Maybe God is laughing at me, because today I have to write about my relationship with religion. If I believed in God, I wouldn’t accept it as chance that when asked to get a random article from Wikipedia, Wikipedia came up with information about the Greek Gospel Book. I would believe that it was a message from above that I was forced to pay attention to, what? the first four Books that got the Bible going? But I don’t believe in God, so, in the definition of irony that I learned in college literature classes, it’s merely “a cruel twist of fate” that that’s what happened.
My parents did what they could to give me the chance to culture my own beliefs. Science got in the way.
My earliest memory of religion is that my dad was the organist for the Methodist Church which was two doors down from the house in which I grew up. Sometimes, whether it was on Sunday or on Wednesday practice night, I had to go along. Nothing was shoved on me, I was just present.
When I was old enough, I dutifully attended Sunday School classes. According to my recollection (35 to 40 years on by now), again it was mostly because I was a hanger-on to my dad’s obligation as organist rather than because of anybody’s rapture that I be indoctrinated. I don’t remember anything that was ever discussed in Sunday School; but I do remember that one time only, my question (whatever it was) was briefly the topic of discussion. I vaguely recall that shortly thereafter, my attendance was no longer mandatory or even expected from anybody’s point of view.
One of my fondest memories of familial bonding was when my mom attended the expanded, holiday version of the church choir to participate in the singing of Handel’s Messiah. (I’m quite certain that this was mainly because of my mom’s love of music.) My mom is an alto, I held my own in the same range; I was taking piano lessons by then so could read the music. And I have a good ear, so I could follow along otherwise. Even now, I must listen to the Messiah at least once in December. In general, baroque music is my favorite, especially Vivaldi.
As related in the orthodonture saga yesterday, at some point, I moved to a different state. I was pretty sure by then that I didn’t believe in God. But I did like my new friend a lot and I liked to sing, so I attended her Catholic church and choir for a few weeks. Even in my teens, I understood the concept of the old college try.

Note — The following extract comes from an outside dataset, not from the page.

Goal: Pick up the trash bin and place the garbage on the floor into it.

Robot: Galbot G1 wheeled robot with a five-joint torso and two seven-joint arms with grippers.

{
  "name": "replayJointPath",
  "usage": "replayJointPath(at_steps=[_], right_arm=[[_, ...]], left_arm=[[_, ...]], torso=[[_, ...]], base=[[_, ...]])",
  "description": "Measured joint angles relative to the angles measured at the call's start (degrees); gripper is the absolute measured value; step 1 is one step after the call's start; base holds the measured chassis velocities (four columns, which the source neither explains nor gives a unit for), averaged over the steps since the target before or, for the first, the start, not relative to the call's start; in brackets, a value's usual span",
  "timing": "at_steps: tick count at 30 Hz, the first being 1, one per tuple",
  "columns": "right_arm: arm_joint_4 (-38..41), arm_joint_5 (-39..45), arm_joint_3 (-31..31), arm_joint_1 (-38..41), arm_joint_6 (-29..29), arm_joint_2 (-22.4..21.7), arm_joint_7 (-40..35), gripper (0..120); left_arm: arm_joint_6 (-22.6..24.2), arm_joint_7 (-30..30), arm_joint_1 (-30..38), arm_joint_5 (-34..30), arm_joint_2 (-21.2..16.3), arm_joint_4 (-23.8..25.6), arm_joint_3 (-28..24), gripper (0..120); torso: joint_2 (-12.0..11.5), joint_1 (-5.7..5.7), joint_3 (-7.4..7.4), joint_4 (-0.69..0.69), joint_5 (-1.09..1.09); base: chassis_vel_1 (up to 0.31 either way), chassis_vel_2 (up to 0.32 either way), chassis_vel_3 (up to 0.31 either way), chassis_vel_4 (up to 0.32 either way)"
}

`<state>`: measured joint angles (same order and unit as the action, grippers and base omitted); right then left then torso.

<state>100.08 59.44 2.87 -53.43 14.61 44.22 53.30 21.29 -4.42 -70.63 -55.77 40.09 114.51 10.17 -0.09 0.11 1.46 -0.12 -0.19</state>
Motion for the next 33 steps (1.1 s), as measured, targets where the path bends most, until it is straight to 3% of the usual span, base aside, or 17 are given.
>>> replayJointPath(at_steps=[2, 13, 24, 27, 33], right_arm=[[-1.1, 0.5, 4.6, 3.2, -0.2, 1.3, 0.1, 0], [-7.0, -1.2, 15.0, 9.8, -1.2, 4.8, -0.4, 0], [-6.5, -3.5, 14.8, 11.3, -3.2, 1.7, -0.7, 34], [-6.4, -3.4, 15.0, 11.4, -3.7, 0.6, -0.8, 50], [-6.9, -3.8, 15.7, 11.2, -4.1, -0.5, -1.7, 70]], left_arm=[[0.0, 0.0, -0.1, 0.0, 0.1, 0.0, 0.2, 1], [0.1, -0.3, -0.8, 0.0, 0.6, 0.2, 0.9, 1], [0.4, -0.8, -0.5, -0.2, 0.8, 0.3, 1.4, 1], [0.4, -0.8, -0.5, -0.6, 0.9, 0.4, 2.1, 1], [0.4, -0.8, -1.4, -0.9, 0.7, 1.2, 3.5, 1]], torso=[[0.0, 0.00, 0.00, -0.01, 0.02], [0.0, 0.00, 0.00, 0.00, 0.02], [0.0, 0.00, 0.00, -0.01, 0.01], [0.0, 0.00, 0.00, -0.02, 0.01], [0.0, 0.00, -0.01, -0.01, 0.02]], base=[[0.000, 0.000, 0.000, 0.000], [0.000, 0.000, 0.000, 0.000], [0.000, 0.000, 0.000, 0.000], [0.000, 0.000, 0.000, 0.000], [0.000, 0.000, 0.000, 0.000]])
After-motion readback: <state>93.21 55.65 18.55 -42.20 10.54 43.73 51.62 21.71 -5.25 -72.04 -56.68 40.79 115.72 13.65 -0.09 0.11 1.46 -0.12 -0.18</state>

Faith was long gone. I can’t remember the last time I made the attempt. I think religion is fascinating, intellectually. And also architecturally. I have a recurring dream about the Methodist Church. I’m always trying to find a place to sit in the righthand pews on the south side of the room, without disturbing anyone too much. Maybe one time in 10, it’s on the lefthand side. If that is unsuccessful, then I’m transported to the balcony, where the Sunday School rooms were. If that doesn’t work, then I’m trying to make my way through the labyrinth of halls in the basement (which don’t actually exist), usually to find the bathroom. Then I wake up.

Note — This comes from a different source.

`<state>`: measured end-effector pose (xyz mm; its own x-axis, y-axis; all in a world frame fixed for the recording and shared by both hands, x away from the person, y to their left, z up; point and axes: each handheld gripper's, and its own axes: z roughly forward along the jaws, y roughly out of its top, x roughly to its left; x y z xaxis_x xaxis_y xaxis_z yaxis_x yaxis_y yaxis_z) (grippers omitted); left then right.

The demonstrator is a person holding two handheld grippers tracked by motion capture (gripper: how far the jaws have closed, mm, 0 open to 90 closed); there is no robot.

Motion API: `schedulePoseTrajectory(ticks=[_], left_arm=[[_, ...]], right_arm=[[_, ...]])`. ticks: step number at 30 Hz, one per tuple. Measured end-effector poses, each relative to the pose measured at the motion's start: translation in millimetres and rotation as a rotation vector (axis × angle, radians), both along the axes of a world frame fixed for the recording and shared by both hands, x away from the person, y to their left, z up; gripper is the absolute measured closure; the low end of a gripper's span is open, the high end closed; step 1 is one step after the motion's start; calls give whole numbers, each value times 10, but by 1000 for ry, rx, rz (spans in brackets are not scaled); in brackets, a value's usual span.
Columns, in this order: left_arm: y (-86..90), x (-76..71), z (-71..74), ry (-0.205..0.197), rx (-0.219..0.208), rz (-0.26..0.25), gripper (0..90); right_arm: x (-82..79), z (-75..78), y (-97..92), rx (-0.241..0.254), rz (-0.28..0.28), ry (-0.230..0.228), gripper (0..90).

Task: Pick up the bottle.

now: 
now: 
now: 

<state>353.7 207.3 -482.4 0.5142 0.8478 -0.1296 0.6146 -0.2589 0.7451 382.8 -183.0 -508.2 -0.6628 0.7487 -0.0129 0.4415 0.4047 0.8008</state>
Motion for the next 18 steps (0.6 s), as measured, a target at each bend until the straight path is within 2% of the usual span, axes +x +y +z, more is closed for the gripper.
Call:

You can believe what you want to, and that’s fine. So do I.
[Thank you, Google Street View, for the images.]
November 4, 2009 at 11:03 pm
Lovely little blog here. I really admire your adherence to your gut beliefs even from a young age. I was brought up by a quite religious father and a mother who probably could have gone either way. As much as God or Jesus never really meant all that much to me, church was such a part of my life and my social life that I never thought to question. At the high school I attended, it was quite clear that the Christian athletes (did you have FCA or Young Life at your school?) with a penchant for accidental debauchery on the weekends despite their strong faith were the cool kids. I tried very hard my freshman year of highschool to get in with that crowd, and it included Bible study groups. When I wasn’t "saved" and therefore "cook" after that year, I decided to actually think, and life got much better and much more annoying. I’d still consider my faith as up-for-grabs. The most recent influence that still makes me pause and think every now and then is Fritijof Capra’s ‘The Tao of Physics’. If you happen to check it out, get back to me on what you think. Perhaps I’m misusing it as an intro to physics or Eastern religion, but oh well. Either way, it’s quite impressive that you’ve held your faith for so long. Enviable even.